Crosstalk and Copper Wires

Electrical current flowing through any conductor (like the copper wires connecting his phone) will produce a surrounding electromagnetic field. If another conductor is within the surrounding field, an inductively coupled current will flow through the adjacent conductor.



Inductively Coupled Electromagnetic Flux


In the figure above current flowing through the conducting wire will produce an inductively coupled current in the adjacent wire. If the varying signal current represents a voice transmission the conversation can crossover from one line to another and voices can be heard on one line from another line conversation. Usually this is only an annoyance since crosstalk signal levels are typically low when compared with the signal levels of the conversation on the primary line. On the other hand digital data transmissions are extremely sensitive to crosstalk. Crosstalk can cause bit misinterpretation and will typically require a retransmission of the damaged data.

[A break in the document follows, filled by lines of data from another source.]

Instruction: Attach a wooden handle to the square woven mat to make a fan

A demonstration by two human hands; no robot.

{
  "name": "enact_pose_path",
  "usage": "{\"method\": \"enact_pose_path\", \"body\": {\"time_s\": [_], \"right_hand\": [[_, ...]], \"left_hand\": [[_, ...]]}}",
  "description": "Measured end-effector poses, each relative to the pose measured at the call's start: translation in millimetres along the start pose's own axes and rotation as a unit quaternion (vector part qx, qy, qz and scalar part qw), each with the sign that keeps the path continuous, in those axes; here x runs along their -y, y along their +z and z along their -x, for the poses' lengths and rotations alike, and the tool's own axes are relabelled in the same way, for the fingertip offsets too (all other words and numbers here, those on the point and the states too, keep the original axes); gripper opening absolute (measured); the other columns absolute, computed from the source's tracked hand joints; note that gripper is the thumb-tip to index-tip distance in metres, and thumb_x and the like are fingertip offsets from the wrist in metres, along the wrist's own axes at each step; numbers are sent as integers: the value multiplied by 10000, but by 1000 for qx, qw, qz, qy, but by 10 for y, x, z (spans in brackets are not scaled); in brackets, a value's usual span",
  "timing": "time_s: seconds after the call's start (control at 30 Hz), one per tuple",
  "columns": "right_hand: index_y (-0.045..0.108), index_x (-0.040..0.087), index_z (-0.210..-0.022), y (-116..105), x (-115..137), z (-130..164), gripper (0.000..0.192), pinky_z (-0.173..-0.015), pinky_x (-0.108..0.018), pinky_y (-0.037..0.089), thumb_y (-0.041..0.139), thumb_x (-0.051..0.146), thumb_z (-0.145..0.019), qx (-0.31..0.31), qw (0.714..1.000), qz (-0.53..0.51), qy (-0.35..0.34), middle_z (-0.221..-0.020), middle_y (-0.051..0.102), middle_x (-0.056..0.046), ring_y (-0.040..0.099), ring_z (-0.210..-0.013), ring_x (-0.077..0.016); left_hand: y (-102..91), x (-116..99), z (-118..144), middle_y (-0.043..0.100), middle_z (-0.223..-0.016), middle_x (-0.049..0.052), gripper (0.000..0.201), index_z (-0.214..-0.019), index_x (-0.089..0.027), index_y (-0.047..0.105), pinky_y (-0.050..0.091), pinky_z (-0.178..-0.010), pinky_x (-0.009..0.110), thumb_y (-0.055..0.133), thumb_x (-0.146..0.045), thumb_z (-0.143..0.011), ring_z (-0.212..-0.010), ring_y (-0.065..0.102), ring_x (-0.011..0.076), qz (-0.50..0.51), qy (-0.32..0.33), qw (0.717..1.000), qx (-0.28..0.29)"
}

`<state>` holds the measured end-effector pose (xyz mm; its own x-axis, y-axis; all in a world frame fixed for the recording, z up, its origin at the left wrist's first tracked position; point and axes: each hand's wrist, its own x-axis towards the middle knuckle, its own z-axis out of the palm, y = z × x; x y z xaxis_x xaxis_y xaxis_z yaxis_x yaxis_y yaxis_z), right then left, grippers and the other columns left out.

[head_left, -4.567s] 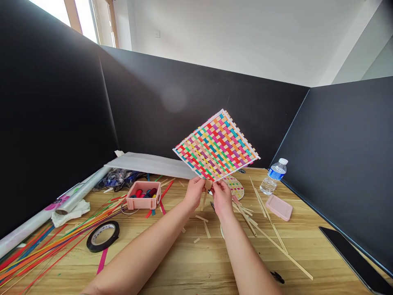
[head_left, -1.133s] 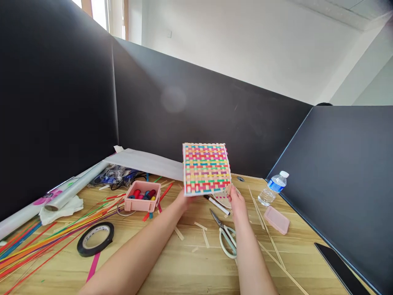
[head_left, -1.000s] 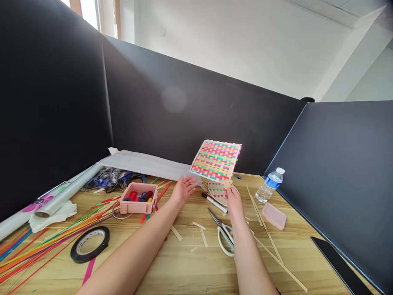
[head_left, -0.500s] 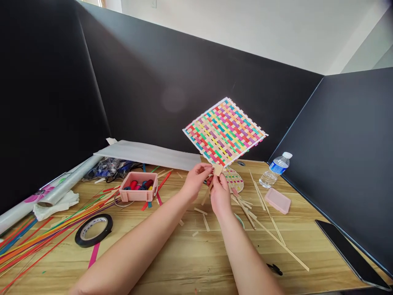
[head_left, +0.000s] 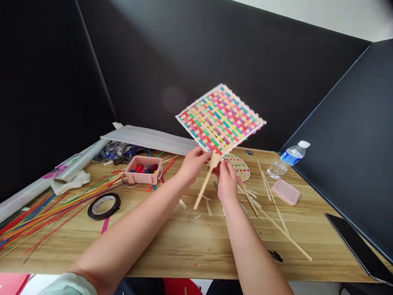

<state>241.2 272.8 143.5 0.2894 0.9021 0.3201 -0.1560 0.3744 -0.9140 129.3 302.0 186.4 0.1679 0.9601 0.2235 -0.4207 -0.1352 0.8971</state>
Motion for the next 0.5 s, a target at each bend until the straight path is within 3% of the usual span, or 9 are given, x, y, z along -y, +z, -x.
{"method": "enact_pose_path", "body": {"time_s": [0.17, 0.37, 0.5], "right_hand": [[630, 225, -816, 30, -18, 31, 232, -706, -316, 490, 665, 450, -775, 37, 999, 0, 6, -765, 644, -8, 594, -722, -174], [688, 210, -760, 177, -114, 169, 180, -719, -329, 489, 741, 378, -720, 114, 991, 16, 64, -707, 651, -6, 599, -699, -177], [664, 208, -777, 259, -117, 238, 229, -636, -287, 458, 736, 419, -723, 102, 989, -5, 106, -744, 660, -9, 588, -692, -160]], "left_hand": [[-193, -14, 78, 659, -699, 6, 248, -711, -150, 640, 459, -641, 247, 772, -357, -671, -654, 592, 124, -35, 1, 999, -25], [-527, 54, 385, 703, -898, 30, 347, -925, -171, 658, 502, -706, 261, 770, -395, -686, -780, 634, 147, -26, 7, 994, -105], [-626, 100, 550, 707, -986, 31, 377, -958, -197, 642, 514, -713, 253, 774, -423, -687, -837, 647, 153, 18, 11, 991, -133]]}}
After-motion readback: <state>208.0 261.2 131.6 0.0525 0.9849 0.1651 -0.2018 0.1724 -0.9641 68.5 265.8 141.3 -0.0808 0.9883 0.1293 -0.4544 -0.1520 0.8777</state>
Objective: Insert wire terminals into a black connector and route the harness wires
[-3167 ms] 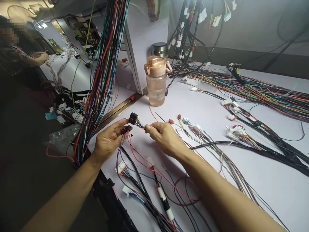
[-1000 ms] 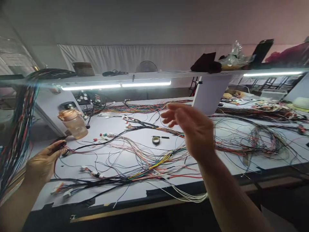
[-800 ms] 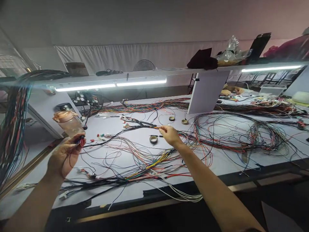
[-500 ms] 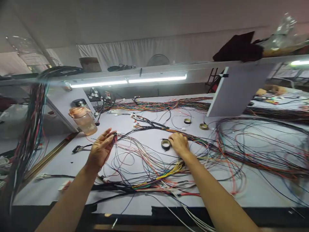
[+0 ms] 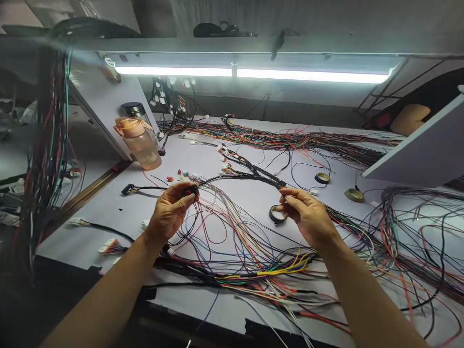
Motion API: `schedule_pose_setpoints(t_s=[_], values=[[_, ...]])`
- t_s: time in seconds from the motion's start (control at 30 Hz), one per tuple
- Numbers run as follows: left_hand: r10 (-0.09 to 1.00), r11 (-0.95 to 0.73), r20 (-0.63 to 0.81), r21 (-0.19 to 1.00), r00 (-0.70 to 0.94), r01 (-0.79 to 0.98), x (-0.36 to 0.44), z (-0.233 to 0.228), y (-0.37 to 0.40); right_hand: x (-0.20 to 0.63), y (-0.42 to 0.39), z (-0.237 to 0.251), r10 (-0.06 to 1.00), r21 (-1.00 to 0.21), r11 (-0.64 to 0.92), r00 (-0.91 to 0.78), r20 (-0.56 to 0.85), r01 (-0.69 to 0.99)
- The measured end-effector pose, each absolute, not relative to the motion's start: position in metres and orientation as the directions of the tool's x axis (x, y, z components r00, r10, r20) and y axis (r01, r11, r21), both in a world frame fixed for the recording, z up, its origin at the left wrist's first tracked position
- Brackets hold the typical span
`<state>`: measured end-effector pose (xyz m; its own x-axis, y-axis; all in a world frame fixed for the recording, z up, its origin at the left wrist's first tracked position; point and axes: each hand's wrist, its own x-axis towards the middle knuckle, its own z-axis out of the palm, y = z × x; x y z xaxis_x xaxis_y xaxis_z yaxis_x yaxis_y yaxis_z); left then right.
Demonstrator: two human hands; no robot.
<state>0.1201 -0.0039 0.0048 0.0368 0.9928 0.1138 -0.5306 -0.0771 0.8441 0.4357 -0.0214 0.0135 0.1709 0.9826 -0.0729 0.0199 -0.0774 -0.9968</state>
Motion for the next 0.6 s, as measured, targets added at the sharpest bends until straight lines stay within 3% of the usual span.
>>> schedule_pose_setpoints(t_s=[0.07,0.23,0.4,0.5,0.6], values=[[0.989,-0.094,0.137,0.857,0.048,-0.506,0.120,0.006,-0.006,0.421,-0.027,0.037,0.997,-0.996,-0.077,0.011,-0.078,-0.051],[0.982,-0.120,0.178,0.859,0.070,-0.497,0.120,0.007,-0.011,0.375,-0.028,0.079,0.947,-0.986,0.151,-0.275,0.165,-0.072],[0.966,-0.168,0.232,0.897,0.111,-0.409,0.118,0.008,-0.013,0.330,-0.014,0.087,0.920,-0.927,0.364,-0.119,0.373,-0.093],[0.956,-0.223,0.275,0.907,0.100,-0.358,0.117,0.009,-0.014,0.318,-0.011,0.084,0.900,-0.892,0.417,-0.059,0.432,-0.178],[0.943,-0.268,0.317,0.903,0.098,-0.336,0.117,0.011,-0.014,0.315,-0.015,0.078,0.898,-0.895,0.432,-0.041,0.438,-0.110]])
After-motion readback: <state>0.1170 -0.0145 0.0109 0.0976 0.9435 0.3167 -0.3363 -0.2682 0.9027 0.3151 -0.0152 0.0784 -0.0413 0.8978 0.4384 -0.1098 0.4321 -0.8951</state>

There are two types of crosstalk, near end and far end.

Near End Crosstalk (NEXT)
Near end crosstalk occurs between a transmitted signal and a received signal. Transmitted signals are typically stronger that a signal that is being received and interfere with the received signals.


Near End Crosstalk


Far End Crosstalk (FEXT)
Far end crosstalk occurs between two signals transmitted in the same direction. The adjacent conductors each produce a magnetic field and can interfer with each other.

Far End Crosstalk

The most common way to reduce crosstalk between adjacent wires is to twist the wires together in a way that cancels the crosstalk flux. That's why Unshielded Twisted Pair (UTP) cabling is used for high speed data cabling like Ethernet. In addition shielding, in the form of foil or metallic braid is also used in Shielded Twisted Pair (STP) cable.